告密幽靈閃現 中國為何被稱為告密者的天堂(圖)


中國北京建築大學的許傳青老師不久前發聲澄清了流傳在網路上的一份處分決定。這份決定中,因為教授《概率論》的許老師將日本與中國做了所謂的「不恰當」的對比,因而被學校行政認定為A類教學事故,並予以行政記過處分。

這源自一名上課學生學生斷章取義地舉報。許傳青老師隨後出來澄清,表示舉日本學生認真學習的例子,是試圖以此來激勵不以為然的學生。過程中,許老師用虛擬語氣來警醒學生:如果你們不努力,日本就會成為優等民族,而我們會成為劣等民族。就這麼一個本來極為正常的教學舉例,然後就被成為A類教學事故,並受到學校行政的記過處分。

與許傳青老師被行政處分間隔時間不久,好幾所大學校園相繼發生類似的「告密」事件:從北師大的梁惠王到中南財經政法大學的瞿橘紅,再到北京建築大學的許傳青,基本都是和時政不搭界的古代漢語、概率論等純學術領域。

是一種什麼樣的傳統,讓大學講壇成為風險場域,探索真理之地變成了告密者狩獵場?然而,告密並不只發生在大學。據報道,此前山東某高校期末考試一道試題是:選出你認為上課最積極的3名同學和翹課最多的3名同學。這是不是在鼓勵學生們相互揭發?出題者表示,這是借鑒人力資源管理專業「360度績效考核」中的「同事相互評價」。
 

告密幽靈閃現 中國為何被稱為告密者的天堂(圖)

北京建築大學許傳青老師因在課堂舉日本學生認真學習的例子被學生舉報(圖源:北京建築大學官網)
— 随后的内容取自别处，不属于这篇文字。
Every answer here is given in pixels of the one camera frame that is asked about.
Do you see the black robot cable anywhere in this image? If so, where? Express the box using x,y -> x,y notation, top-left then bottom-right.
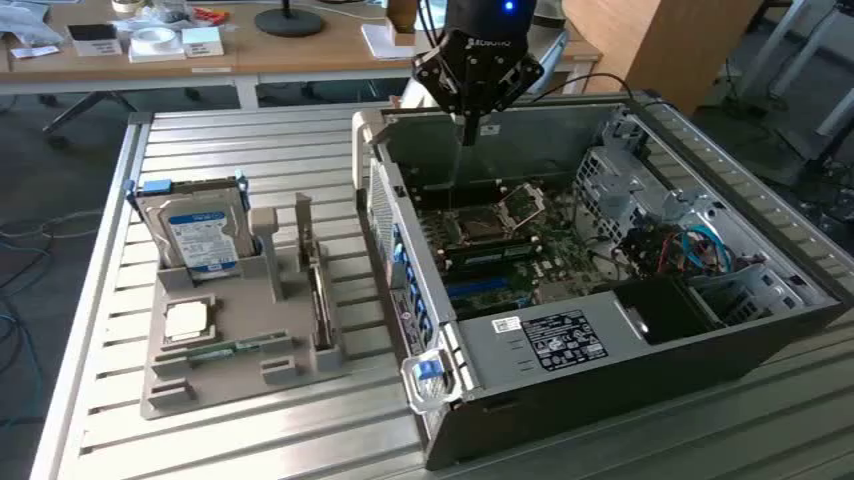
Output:
414,0 -> 446,51

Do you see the long PCIe expansion slot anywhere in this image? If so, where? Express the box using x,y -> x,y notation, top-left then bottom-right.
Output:
445,277 -> 514,301

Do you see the wooden desk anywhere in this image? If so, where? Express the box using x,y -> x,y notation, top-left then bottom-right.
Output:
0,0 -> 606,146

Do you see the white paper stack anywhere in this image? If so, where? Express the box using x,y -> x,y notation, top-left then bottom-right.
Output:
360,22 -> 435,61

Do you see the grey printed parts rack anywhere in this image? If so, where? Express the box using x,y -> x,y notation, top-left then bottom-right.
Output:
138,206 -> 354,420

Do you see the black case cable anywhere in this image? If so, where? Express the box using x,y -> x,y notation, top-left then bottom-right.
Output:
530,73 -> 653,102

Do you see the blue floor cable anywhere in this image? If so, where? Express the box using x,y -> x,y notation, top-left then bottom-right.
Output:
0,239 -> 50,431

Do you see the clear plastic bag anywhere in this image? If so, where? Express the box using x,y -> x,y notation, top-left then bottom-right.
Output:
0,0 -> 67,49

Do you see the green graphics card black cooler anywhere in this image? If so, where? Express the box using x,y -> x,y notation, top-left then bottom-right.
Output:
294,192 -> 336,352

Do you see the crumpled clear plastic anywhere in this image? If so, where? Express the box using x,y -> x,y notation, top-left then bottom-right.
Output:
110,4 -> 195,32

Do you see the hard disk in blue caddy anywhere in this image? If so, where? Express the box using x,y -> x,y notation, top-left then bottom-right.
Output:
124,168 -> 259,281

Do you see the silver disk bay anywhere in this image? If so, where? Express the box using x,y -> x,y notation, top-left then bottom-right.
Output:
686,257 -> 813,329

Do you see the white box with black top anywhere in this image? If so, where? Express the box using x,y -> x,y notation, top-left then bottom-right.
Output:
66,23 -> 123,58

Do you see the blue case latch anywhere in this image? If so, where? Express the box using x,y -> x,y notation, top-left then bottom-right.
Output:
411,359 -> 446,385

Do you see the black open PC case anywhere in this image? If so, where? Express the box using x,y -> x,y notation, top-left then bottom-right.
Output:
351,89 -> 850,472

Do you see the black round lamp base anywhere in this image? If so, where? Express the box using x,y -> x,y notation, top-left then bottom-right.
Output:
254,0 -> 327,38

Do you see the metal socket cover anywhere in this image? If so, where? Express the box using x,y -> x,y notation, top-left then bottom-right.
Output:
494,182 -> 557,227

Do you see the green RAM stick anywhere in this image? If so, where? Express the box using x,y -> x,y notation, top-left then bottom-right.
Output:
159,328 -> 288,359
442,238 -> 543,267

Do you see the red wire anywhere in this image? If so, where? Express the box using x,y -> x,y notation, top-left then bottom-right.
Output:
657,232 -> 726,276

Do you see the grey power supply unit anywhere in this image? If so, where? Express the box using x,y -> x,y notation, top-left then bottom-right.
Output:
455,291 -> 659,392

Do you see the brown cardboard box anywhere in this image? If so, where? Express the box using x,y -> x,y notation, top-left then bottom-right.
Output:
385,0 -> 421,35

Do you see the white floor cable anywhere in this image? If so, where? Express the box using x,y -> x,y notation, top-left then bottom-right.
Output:
0,209 -> 103,242

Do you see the small white box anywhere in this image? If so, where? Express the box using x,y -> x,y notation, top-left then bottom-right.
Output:
180,25 -> 224,59

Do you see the flat white box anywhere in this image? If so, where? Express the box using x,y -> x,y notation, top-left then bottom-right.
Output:
127,42 -> 188,64

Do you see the white tape roll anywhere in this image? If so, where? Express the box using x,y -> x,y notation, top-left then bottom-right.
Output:
131,27 -> 183,54

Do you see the white table frame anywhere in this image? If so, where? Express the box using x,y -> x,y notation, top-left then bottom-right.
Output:
737,0 -> 854,139

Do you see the wooden cabinet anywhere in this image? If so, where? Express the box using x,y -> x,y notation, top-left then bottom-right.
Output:
563,0 -> 766,116

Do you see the silver CPU chip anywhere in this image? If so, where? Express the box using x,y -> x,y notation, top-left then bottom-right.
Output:
164,301 -> 214,341

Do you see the CPU socket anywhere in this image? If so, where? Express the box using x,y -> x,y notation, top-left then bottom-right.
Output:
447,203 -> 519,247

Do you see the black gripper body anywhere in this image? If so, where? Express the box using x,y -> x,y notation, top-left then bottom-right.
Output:
443,0 -> 538,109

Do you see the blue wire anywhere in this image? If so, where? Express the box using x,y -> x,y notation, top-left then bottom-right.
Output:
679,224 -> 735,274

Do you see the perforated metal disk bay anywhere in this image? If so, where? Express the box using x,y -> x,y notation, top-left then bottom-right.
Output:
571,107 -> 733,251

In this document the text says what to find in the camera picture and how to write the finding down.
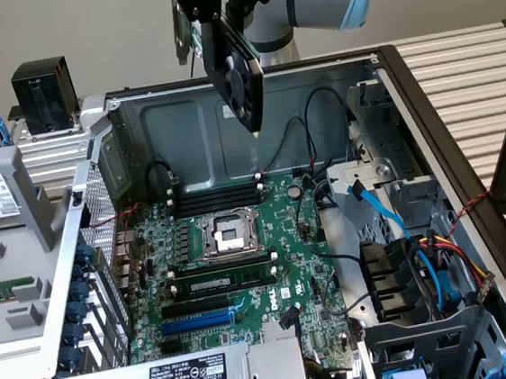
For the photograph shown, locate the green gpu black fan shroud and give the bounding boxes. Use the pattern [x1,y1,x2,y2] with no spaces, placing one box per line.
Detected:
[169,0,272,142]

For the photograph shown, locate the open grey PC case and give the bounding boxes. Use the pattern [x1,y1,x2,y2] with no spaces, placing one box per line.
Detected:
[10,31,506,379]

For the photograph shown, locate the black plastic cooler box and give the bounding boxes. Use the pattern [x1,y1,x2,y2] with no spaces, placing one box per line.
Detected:
[8,54,84,140]

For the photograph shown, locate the black RAM slot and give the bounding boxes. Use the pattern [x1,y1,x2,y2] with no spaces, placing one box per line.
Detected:
[170,191,265,219]
[166,174,266,204]
[167,184,267,214]
[166,250,281,283]
[167,179,266,209]

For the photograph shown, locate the metal CPU socket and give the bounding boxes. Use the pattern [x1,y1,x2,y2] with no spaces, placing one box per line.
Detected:
[190,204,269,268]

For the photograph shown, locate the blue plastic disk latch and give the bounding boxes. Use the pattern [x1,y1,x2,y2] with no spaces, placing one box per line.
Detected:
[0,110,14,148]

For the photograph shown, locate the silver metal disk bay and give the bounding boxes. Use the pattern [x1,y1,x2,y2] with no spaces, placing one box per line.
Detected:
[340,71,450,234]

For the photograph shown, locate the silver rear port block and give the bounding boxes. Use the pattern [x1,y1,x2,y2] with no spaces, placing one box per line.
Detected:
[113,230,139,256]

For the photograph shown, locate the green Dell motherboard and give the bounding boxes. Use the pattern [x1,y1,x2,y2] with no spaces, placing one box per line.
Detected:
[111,168,367,379]

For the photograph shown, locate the blue slot retainer clip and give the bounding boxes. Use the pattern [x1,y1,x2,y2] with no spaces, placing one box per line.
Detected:
[75,240,97,267]
[60,321,87,347]
[57,344,84,372]
[67,278,93,304]
[69,260,90,283]
[63,299,90,326]

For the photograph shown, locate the silver network port block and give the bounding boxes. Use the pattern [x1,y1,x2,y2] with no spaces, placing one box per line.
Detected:
[113,258,135,281]

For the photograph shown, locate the RAM stick with white label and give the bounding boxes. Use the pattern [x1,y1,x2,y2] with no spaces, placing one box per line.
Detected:
[173,263,279,301]

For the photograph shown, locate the silver USB port block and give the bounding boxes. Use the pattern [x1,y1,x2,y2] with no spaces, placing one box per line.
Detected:
[113,277,135,300]

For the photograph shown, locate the long black expansion slot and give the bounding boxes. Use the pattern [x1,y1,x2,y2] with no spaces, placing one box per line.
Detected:
[158,293,231,321]

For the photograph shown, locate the blue expansion slot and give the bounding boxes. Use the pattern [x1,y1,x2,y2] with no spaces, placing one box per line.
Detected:
[158,309,238,339]

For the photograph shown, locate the black plastic fan shroud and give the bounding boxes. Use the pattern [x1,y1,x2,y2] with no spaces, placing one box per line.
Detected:
[357,234,433,326]

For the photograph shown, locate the silver chipset heatsink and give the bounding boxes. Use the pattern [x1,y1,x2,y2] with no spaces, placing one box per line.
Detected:
[260,318,301,344]

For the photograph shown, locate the short black expansion slot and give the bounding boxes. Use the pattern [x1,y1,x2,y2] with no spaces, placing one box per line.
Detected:
[158,339,185,356]

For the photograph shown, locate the green RAM stick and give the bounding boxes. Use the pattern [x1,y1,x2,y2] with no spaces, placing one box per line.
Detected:
[0,275,38,304]

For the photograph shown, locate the dark grey disk bay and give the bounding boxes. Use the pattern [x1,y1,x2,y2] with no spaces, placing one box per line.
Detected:
[354,301,506,379]

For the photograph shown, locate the thin black wire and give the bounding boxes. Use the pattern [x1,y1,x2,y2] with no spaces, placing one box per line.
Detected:
[254,114,312,177]

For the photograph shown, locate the long black red wire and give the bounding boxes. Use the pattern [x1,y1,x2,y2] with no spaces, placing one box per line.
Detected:
[301,83,357,170]

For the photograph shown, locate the short black loop wire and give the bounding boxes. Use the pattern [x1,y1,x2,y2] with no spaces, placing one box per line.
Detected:
[142,158,182,207]

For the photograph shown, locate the red black twisted wire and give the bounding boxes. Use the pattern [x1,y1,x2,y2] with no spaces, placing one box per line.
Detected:
[86,203,147,265]
[442,190,497,237]

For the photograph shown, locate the flat blue SATA wire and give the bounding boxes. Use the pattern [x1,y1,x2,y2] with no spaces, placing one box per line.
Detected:
[344,173,412,247]

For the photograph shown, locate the black wire across motherboard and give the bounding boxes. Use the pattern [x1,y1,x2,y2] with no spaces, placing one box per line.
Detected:
[291,174,366,267]

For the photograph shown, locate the black SATA wire with plug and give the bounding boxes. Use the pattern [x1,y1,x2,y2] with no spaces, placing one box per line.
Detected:
[277,293,377,332]

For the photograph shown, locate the yellow red black power wires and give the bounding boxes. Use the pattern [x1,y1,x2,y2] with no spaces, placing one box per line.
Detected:
[413,228,495,293]

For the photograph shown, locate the round blue wire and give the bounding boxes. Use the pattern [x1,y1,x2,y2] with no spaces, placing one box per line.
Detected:
[415,244,447,318]

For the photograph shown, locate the black power wire connector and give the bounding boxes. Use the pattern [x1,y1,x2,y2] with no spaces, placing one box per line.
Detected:
[471,270,501,306]
其實,在這次「告密」密集發生之前,也出現過類似情況。2008年11月24日,華東政法大學教授楊師群在其私人博客上發表了題為《有同學告我是「反革命」》的博客文章,透露他由於在上《古代漢語》課時批評政府,被兩名女大學生向公安局和市教委告密,遭到相關部門的調查。

心理學專家認為,不確定性會使人處於恐懼和焦慮的狀態中。一個經常有人「打小報告」的班級學校,同學間、師生間一定疏遠而戒備。

「告密」,又可稱為「告發」、「告訐」、「告奸」等,指向上司或有關部門揭露、揭發別人的隱私或短處。「告密」儘管為社會上的多數人所不齒,但在中華文化幾千年裡卻成為揮不去的夢魘,有人甚至形容為中國成了「告密者」的天堂和樂土。

隨著儒家地位在中國的確立,「父子相隱」的主張為後世接受,漢宣帝地節四年(前66年)頒布「親親得相首匿」的詔令:「父子之親,夫婦之道,天性也。雖有患禍,猶蒙死而存之。誠愛結於心,仁厚之至也,豈能違之哉!自今,子首匿父母、妻匿夫、孫匿大父母,皆勿坐。其父母匿子、夫匿妻、大父母匿孫,罪殊死,皆上請廷尉以聞」。

「告密」,尤其是親屬之間的相互「告訐」,會直接影響到整個社會倫理,人性也會受到腐蝕。先秦時的著名公案「直躬證父」便反映了當時社會上的爭議和有識之士的憂鬱。

在中國歷史上長期占統治地位的意識形態是儒家學說,其「禮義廉恥」、「忠孝仁義」的倫理思想與告密行為是格格不入的,因此也可以解釋,為什麼在歷史上的很多時期,告密也受到官方(至少是表面上)的譴責和抵制。像「親親相隱」原則,該原則使親屬之間的相互告發大為收斂,但其他人,如鄉里、朋友、同事、上下級之間的告發綿綿不絕,時而暗流涌動,時而濁浪拍天。自秦以後,在中國歷史上發生過數次全國性的大規模告密運動,傾家蕩產、人亡族滅者數以千、萬計。

進入二十世紀,雖然推翻皇權專制,建立民主共和,但因「舒蕪獻書(信)」一事而最終釀成的胡風案,遭難者卻達一千多人,「大革文化命」中的告密行為,更是史無前例。

 


告密幽靈閃現 中國為何被稱為告密者的天堂(圖)

文革中同事、朋友之間相互告發的行為綿綿不絕(圖源:VCG)

分析告密的原因,大致有四種:認為被告者的行為大逆不道,因而大義滅親;被告者的言行可能導致連坐,為保護自身做出的選擇;與被告者有私怨,藉機報復;完全是利欲熏心。一般來講,除第一種情形外,告密者多受到社會輿論的譴責,最後
落得眾叛親離、身敗名裂的下場。

有法律人士此前就指出,「告密」儘管是一種「監視」,但它的用意不在「督促」和「管理」,與設定「監督權」並鼓勵積極行使「監督權」的宗旨形同實異。假如因告密而遭受行政處分的教授果真在「批評政府」時有值得「相關部門」調查和立案偵查的地方,那麼,需要關注的問題之一,便是學生向「相關部門」的「告密」是否屬於一種對教師在課堂發表批評言論進行的反批評性「監督」,以及這種方式是否具有正當性或者合理性。

任何社會都有自己的倫理規範,社會的有效運轉,或曰「長治久安」,均建立在對這些倫理規範的維護和支持之上。不告密、不揭發,與其說是一種可貴品質,不如說是一條道德底線。告密使人與人之間失去基本信任,甚至相互侵害,衝擊人們的價值判斷,毀掉社會的道德基礎。

事實上,誰都可能會成為對方的告密者,也自然是誰都可能隨時陷入被告密之後的陷阱。「因言獲罪」早已被現代文明社會中的法治主義所揚棄,現實中發生的「因言獲罪」現象,從側面反映了「法治」真正實現從「主義」到「實踐」,還有很長一段距離,還需要時間。